May 16, 2023
Article

Try This to Integrate Your Multi-Omics Data with Missing Values

Methods review suggests ways to use artificial intelligence and machine learning to handle missing data when integrating two or more omics approaches

An image of a computer

An image of an open laptop computer.

(Photo by Andrea Starr | Pacific Northwest National Laboratory)

Complex interactions between various biological molecules are the basis for functioning living systems. In pursuit of understanding these biomolecules, whole disciplines such as genomics, proteomics, and metabolomics have emerged. As it becomes cheaper and easier to obtain multiple types of omics data, there is sometimes the assumption that all data possible has been collected from a sample or system. Even if all data is collected, integration of that data to provide a complete view of the whole system under study is challenging. There are many underlying reasons which make it difficult to integrate data in large data sets, which include the ratio of measured molecules to samples, the distribution of those measurements wherein not all molecules are measured equally, and the inherent complexity of biological data.

Artificial intelligence (AI) and machine learning (ML) can address the integration of those various types of data, but the issue of missing data must also be considered. Recently, a group of Pacific Northwest National Laboratory (PNNL) scientists published a paper describing a variety of data integration approaches that simultaneously address the challenge of missing data. This is unlike most other AI/ML integration approaches that will simply ignore missing data, toss them out, and consider only samples with all omics of interest completely observed.

The authors provide some context and suggestions for data treatment and describe how AI and ML are increasingly being used to address the problems of integration, especially integrating datasets with missing omics data. As a collection of data scientists, computational biologists and biomedical scientists, their approach to this review came from a place of necessity.

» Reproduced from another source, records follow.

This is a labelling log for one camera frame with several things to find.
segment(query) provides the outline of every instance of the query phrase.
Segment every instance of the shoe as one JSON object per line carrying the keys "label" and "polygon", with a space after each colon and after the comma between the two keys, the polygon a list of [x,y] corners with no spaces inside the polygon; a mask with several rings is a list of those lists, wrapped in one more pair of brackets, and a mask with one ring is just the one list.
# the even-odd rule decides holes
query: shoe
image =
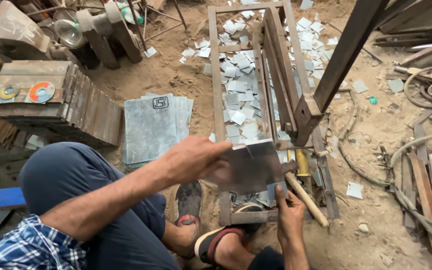
{"label": "shoe", "polygon": [[[247,203],[238,208],[235,213],[239,212],[259,212],[262,211],[261,207],[252,203]],[[201,259],[202,262],[216,265],[214,260],[216,246],[223,236],[227,234],[237,234],[239,239],[248,238],[254,234],[262,223],[253,224],[235,224],[230,226],[224,226],[217,230],[210,231],[203,236],[199,237],[194,245],[194,253]]]}
{"label": "shoe", "polygon": [[[201,224],[201,203],[203,202],[203,187],[201,182],[194,181],[190,183],[180,184],[177,187],[176,197],[174,202],[174,212],[177,217],[174,224],[179,227],[181,225],[196,224],[199,231]],[[181,256],[185,260],[190,260],[194,257],[194,253],[189,256]]]}

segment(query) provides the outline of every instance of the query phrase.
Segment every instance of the blue checkered shirt sleeve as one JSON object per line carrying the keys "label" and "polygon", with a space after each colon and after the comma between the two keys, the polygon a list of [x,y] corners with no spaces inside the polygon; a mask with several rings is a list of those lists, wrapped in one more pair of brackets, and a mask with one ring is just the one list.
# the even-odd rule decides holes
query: blue checkered shirt sleeve
{"label": "blue checkered shirt sleeve", "polygon": [[0,269],[84,269],[86,252],[81,244],[30,215],[0,240]]}

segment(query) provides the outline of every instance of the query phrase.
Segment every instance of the sandy ground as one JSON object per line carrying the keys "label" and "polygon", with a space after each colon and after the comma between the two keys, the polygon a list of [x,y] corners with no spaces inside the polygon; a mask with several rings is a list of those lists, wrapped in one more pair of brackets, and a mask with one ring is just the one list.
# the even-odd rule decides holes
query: sandy ground
{"label": "sandy ground", "polygon": [[[318,12],[327,28],[323,30],[320,40],[326,43],[327,38],[337,36],[339,39],[340,37],[339,32],[327,23],[332,22],[343,29],[354,2],[354,0],[316,0],[313,7],[306,11],[300,10],[297,8],[298,4],[293,3],[293,12],[296,21],[302,16],[313,20],[315,13]],[[148,47],[154,46],[158,53],[149,59],[145,57],[139,64],[131,64],[128,59],[123,58],[122,68],[118,70],[100,68],[88,71],[88,76],[121,106],[123,101],[140,98],[147,91],[156,94],[173,93],[176,96],[194,99],[190,134],[209,136],[214,131],[212,81],[211,77],[202,74],[203,65],[209,63],[209,60],[192,57],[184,64],[178,60],[182,57],[181,52],[186,48],[185,43],[193,43],[192,38],[205,37],[209,40],[205,20],[207,6],[210,5],[227,5],[227,2],[225,0],[211,0],[203,4],[181,2],[181,11],[189,30],[185,31],[183,27],[178,27],[149,41]],[[165,12],[175,17],[178,15],[171,5],[166,6]],[[218,16],[218,18],[224,21],[226,17]],[[160,16],[155,23],[148,26],[147,36],[174,23],[176,22]],[[201,23],[203,24],[201,31],[195,33]],[[422,110],[407,101],[402,93],[385,94],[388,87],[383,78],[386,73],[392,73],[393,61],[401,61],[405,54],[393,48],[373,48],[370,41],[365,47],[382,58],[384,63],[374,67],[373,59],[365,53],[360,53],[345,81],[351,83],[363,80],[369,88],[368,91],[357,95],[362,110],[352,130],[353,134],[361,132],[369,137],[366,137],[359,146],[348,142],[345,142],[344,146],[354,163],[370,175],[384,179],[385,172],[376,167],[378,160],[373,152],[378,152],[379,146],[384,145],[387,151],[392,153],[401,145],[402,140],[413,136],[412,130],[405,124],[416,119]],[[379,98],[379,103],[372,105],[368,100],[369,96]],[[399,105],[399,108],[391,109],[389,105],[392,103]],[[329,112],[333,135],[347,124],[351,106],[348,94],[342,94],[341,98],[334,99],[331,103]],[[432,134],[431,123],[425,123],[425,128],[427,133]],[[428,145],[432,147],[432,141],[429,141]],[[104,150],[103,153],[113,164],[120,166],[121,148],[117,151]],[[341,270],[432,269],[432,255],[419,243],[416,236],[410,235],[401,225],[401,209],[395,199],[382,188],[370,185],[361,179],[347,166],[341,156],[336,159],[329,157],[328,161],[334,189],[345,199],[347,205],[338,200],[341,218],[331,220],[329,230],[323,230],[316,221],[305,221],[304,239],[311,265],[320,269]],[[399,181],[399,169],[396,169],[396,175]],[[363,200],[346,196],[348,181],[361,183],[364,186]],[[174,192],[174,188],[163,191],[168,198],[166,214],[170,221],[174,220],[171,211]],[[219,205],[216,204],[218,193],[207,186],[204,187],[204,193],[201,233],[219,227]],[[368,225],[368,233],[358,231],[358,225],[361,223]],[[280,250],[276,230],[275,224],[264,224],[253,240],[251,250],[256,253],[266,246]],[[382,254],[392,259],[392,265],[387,267],[383,264]],[[180,261],[188,269],[207,266],[197,258],[189,262]]]}

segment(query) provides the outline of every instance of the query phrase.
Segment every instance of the wooden hammer handle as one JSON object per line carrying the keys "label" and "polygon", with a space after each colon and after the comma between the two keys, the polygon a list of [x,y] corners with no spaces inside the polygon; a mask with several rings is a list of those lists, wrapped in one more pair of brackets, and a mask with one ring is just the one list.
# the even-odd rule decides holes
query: wooden hammer handle
{"label": "wooden hammer handle", "polygon": [[304,202],[309,212],[318,221],[319,225],[321,225],[322,228],[327,228],[329,226],[328,219],[323,215],[318,206],[316,206],[315,202],[311,199],[311,197],[309,197],[300,183],[296,180],[296,177],[290,171],[285,173],[284,176],[291,187],[293,187],[293,189],[299,195],[301,201]]}

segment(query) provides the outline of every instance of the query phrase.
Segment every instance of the hammer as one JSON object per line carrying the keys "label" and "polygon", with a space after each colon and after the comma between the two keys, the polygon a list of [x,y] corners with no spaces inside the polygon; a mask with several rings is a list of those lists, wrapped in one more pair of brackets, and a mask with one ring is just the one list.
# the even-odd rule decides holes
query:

According to PNNL data scientist, Lisa Bramer, “AI and ML methods show great potential to aid in overcoming data integration challenges. However, unlike many genomics data types, data that comes from mass spectrometry instruments, such as proteomics, often contain missing values. These missing values are a result of biological and non-biological processes, so removing missing values results in throwing away potentially useful data, and the ability to handle missing data is essential.”

They also outline that even with AI and ML there are still limitations to the methods described. The AI/ML approaches typically require large samples, and this is often not available in multi-omic-based studies. Not all molecules are measured, and not all methods capture all molecules. In short, there are multiple solutions presented together in this paper, providing a decision matrix for researchers struggling to integrate omics data while addressing missing data.

“Data integration is a rapidly expanding area of research,” said PNNL statistician, Javier Flores, “ and sifting through the ever-expanding list of methods for approaches that specifically address one of the biggest challenges when integrating data—missing data—is difficult. With this review we are providing a snapshot of the current state of research, conveniently describing methods for integration that address the missing data problem, while still providing readers a sense of their limitations and avenues for future improvements.”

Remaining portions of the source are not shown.